Once the line containing "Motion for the" is found, please set it down along with each following line, exactly, to the end of the material.

---------- GIVEN MATERIAL

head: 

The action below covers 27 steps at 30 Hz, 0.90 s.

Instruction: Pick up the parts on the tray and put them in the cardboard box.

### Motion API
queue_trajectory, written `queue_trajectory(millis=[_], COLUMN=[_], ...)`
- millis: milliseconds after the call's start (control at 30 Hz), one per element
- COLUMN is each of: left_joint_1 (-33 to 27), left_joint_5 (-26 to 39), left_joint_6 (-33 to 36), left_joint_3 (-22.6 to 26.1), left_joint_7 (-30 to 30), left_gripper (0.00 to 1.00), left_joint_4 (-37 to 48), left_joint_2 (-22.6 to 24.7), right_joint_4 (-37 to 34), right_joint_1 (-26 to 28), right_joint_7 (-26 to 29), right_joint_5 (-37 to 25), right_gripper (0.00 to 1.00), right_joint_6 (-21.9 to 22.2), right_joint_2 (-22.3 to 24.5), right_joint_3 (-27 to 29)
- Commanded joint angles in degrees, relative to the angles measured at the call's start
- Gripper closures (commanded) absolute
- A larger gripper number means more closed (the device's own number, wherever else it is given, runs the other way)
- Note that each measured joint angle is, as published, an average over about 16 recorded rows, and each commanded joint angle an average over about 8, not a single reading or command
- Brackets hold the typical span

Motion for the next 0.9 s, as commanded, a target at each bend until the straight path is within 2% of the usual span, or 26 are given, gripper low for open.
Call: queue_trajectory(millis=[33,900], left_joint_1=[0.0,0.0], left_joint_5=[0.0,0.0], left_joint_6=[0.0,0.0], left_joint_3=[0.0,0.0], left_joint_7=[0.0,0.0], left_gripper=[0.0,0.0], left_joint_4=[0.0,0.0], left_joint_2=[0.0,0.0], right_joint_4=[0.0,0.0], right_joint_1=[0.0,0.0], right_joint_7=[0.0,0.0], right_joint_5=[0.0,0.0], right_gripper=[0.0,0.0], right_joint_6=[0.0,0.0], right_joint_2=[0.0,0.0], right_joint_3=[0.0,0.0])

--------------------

ANSWER FOR THIS EXERCISE:
Motion for the next 0.9 s, as commanded, a target at each bend until the straight path is within 2% of the usual span, or 26 are given, gripper low for open.
Call: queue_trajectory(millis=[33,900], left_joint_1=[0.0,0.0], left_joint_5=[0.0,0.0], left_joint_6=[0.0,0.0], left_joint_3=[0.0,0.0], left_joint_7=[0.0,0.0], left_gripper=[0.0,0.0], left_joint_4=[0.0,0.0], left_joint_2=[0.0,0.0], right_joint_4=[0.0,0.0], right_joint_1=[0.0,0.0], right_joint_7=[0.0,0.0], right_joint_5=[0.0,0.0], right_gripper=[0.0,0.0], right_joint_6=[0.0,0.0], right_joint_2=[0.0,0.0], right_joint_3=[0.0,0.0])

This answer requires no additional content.